How to fix the most common testing problem?
The most common testing problem is getting consistent results from a suite of automated UI tests(often referred as regression tests). This issue usually arises when QAs keep adding new UI tests to the regression suite without any proper testing strategy.
While this may seem like a good idea initially, it soon becomes a major issue for the team. Growing regression tests become unreliable, inconsistent, and slow in execution.
This leads to various other problems that affect the business, with prolonged release cycles being one of the most common consequences. Conversely, if the team decides to shorten the testing cycle, they risk compromising quality and may receive high number of defects.
If QAs decides to address the issue of inconsistency and stop adding new tests, they start loosing test coverage in few areas. It introduces another problem as they have to rely on manual effort to test the areas which has no automated test coverage.
The scenario described above is a classic example of how automated testing done without a strategy many introduce many problems. Many teams recognise this problems and attempt to address it, but often they fail to fix it properly.
[Read: How QAs can contribute to application code review]
Common attempts to solve the problem
#1 — No worries, Let’s add more QAs to the team
Let’s fix this problem by hiring more QAs. A few of them can handle inconsistent tests, others can focus on tuning them to run in parallel, and if there is still few available, they can add new tests.
But does it actually solve the problem?
No, it doesn’t. While there may be some improvements, such as faster execution or increased test coverage, the growing volume of regression tests will always have some repercussions.
#2 — Change the Tool
Ok. So Selenium WebDriver is the main culprit, as it is an old and not super fast library compare to libraries like Cypress, PlayWright. Also, team did not follow right coding practices.
Let’s change the tool and framework, this time we will be following clean code practices, making the tests modular and will ensure that the tests run in parallel.
This is another way to solve this problem.
But the question remains same, does it really solve the problem?
Yes, it will solve a few things. But changing the tool or following the right coding practices can never eradicate the problems completely.
Growing tests can still be challenging to retain it’s consistency. They may run faster but if tests are poorly strategised then the problem can re-occur.
Strategic Changes to Solve the Problem
Redefining the regression
Regression testing ensures that recent code changes have not broken any of the existing functionality.

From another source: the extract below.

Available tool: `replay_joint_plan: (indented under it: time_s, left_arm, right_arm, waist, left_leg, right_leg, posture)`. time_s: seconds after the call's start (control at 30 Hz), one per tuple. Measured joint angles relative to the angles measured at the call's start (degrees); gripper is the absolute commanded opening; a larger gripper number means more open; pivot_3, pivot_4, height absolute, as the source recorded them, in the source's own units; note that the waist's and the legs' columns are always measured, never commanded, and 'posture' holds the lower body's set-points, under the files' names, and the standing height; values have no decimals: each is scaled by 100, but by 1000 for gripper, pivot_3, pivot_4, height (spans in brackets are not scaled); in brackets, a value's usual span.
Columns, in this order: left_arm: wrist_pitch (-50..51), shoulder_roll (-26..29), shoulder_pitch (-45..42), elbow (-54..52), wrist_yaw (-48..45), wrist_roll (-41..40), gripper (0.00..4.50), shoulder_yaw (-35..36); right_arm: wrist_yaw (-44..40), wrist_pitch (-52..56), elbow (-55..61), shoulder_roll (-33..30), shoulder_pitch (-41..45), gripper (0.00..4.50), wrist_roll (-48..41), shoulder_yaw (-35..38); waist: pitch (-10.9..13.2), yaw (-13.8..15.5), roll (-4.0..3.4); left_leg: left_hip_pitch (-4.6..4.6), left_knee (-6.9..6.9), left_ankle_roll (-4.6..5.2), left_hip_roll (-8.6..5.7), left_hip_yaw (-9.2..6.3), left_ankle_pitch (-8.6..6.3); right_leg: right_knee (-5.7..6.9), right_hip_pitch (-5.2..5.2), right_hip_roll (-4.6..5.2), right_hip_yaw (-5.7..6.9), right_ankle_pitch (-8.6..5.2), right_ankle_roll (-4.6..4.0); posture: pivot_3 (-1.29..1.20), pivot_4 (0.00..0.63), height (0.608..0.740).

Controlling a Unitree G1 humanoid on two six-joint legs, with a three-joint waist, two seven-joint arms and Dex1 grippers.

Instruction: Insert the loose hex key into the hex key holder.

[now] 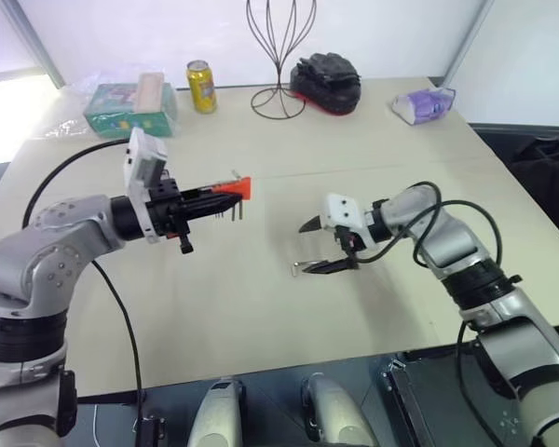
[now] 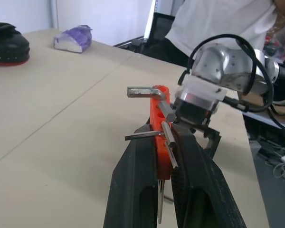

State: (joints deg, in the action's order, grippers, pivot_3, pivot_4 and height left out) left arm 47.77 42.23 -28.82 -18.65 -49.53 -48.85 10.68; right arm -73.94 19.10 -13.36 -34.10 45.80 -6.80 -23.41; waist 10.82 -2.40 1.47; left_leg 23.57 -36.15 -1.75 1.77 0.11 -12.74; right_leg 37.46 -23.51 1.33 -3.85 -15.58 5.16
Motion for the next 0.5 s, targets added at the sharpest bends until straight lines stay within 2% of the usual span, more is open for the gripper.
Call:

But is it necessary to test everything through browser only? Is there any other better way to test?
Yes, APIs are great alternative to perform regression testing. Teams aiming for an effective and efficient testing should move their majority of tests at API level. APIs are great alternative of UI tests, it runs faster as well produces consistent result.
Some might argue that API tests alone don’t ensure the UI works as expected. Since users interact with the UI, it’s important to test it.
I would respond them with, having API tests do not mean ignoring the UI. Instead, you should balance UI and API tests to ensure all cases are covered.
Rebalance the pyramid
Another common reason for inconsistent tests is the anti-pyramid approach of testing. The team does not add test coverage at the lower levels and relies only on UI tests for all possible cases.
As mentioned above that a majority of UI tests should be replaced by APIs.
Additionally, the team should add tests at the lower levels of the pyramid. They should break the end-to-end business features into smaller scenarios and test them at the component level. Component-level testing isolates dependencies and allows testing of scenarios that are hard to achieve when various services are integrated. Component level tests are fast, reliable and easy to maintain as these tests sit close to the application code. These tests should be owned by developers and any change in the application code should be supported by component level tests.
Here is a table demonstrating, how a business feature can be tested at component level.
Shared Testing Culture
Teams with an “us vs. them” culture, where QAs handle testing and developers handle code, often struggle with quality in both practices and the product.
Developers, who can write better code, should help QAs in maintaining and making the tests robust. They can educate QAs about various coding practices.
QAs should pair with developers to identify edge cases and impacts early, so developers can consider them while writing code.
A shared testing culture solves many other issues, like reducing the back-and-forth of finding defects, less number of defects from UAT.